Muse is trained to predict randomly masked image tokens using the text embedding from a large language model that has already been trained. This job involves masked modeling in discrete token space. Muse uses a 900 million parameter model called a masked generative transformer to create visuals instead of pixel-space diffusion or autoregressive models.
Google claims that with a TPUv4 chip, a 256 by 256 image can be created in as little as 0.5 seconds as opposed to 9.1 seconds using Imagen, their diffusion model that they claim offers an “unprecedented degree of photorealism” and a “deep level of language understanding.” TPUs, or Tensor Processing Units, are custom chips developed by Google as dedicated AI accelerators.
According to the research, Google AI has trained a series of Muse models with varying sizes, ranging from 632 million to 3 billion parameters, finding that conditioning on a pre-trained large language model is crucial for generating photorealistic, high-quality images.
Muse also outperforms Parti, a state-of-the-art autoregressive model, since it uses parallel decoding and is more than 10 times faster at inference time than the Imagen-3B or Parti-3B models and three times faster than Stable Diffusion v1.4 based on tests using hardware that is equivalent.

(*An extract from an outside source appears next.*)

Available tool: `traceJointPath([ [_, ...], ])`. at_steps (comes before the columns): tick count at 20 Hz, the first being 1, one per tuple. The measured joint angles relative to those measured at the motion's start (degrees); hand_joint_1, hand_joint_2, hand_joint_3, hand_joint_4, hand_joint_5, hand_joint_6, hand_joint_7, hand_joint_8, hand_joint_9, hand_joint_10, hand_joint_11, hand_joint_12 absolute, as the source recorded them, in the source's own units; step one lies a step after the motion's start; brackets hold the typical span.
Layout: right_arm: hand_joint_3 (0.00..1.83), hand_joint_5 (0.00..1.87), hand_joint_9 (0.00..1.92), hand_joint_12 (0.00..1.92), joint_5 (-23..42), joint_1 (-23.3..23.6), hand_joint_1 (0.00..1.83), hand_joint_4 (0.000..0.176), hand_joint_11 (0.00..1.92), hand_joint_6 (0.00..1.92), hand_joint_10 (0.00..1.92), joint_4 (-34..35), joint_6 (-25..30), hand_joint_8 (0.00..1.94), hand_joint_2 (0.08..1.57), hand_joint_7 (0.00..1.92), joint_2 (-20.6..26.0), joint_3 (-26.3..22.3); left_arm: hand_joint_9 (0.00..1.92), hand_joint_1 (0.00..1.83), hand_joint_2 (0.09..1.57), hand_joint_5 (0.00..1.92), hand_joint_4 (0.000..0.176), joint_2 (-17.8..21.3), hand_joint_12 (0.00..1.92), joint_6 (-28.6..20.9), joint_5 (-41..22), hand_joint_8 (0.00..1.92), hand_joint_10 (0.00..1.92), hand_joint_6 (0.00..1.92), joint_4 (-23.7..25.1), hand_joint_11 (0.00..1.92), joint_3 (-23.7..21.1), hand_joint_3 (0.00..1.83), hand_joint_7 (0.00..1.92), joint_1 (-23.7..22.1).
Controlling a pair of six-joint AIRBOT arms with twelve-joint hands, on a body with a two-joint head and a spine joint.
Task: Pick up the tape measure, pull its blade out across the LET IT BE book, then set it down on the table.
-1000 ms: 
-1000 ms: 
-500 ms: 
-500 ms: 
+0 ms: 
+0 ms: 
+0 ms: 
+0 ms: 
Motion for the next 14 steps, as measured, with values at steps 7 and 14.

Muse creates visuals that correspond to the various components of speech found in the input captions, such as nouns, verbs, and adjectives. Additionally, it shows knowledge of both visual style and multi-object features like compositionality and cardinality.
Generative image models have come a long way in recent years, thanks to novel training methods and improved deep learning architectures. These models have the ability to generate highly detailed and realistic images, and they’re becoming increasingly powerful tools for a wide range of industries and applications.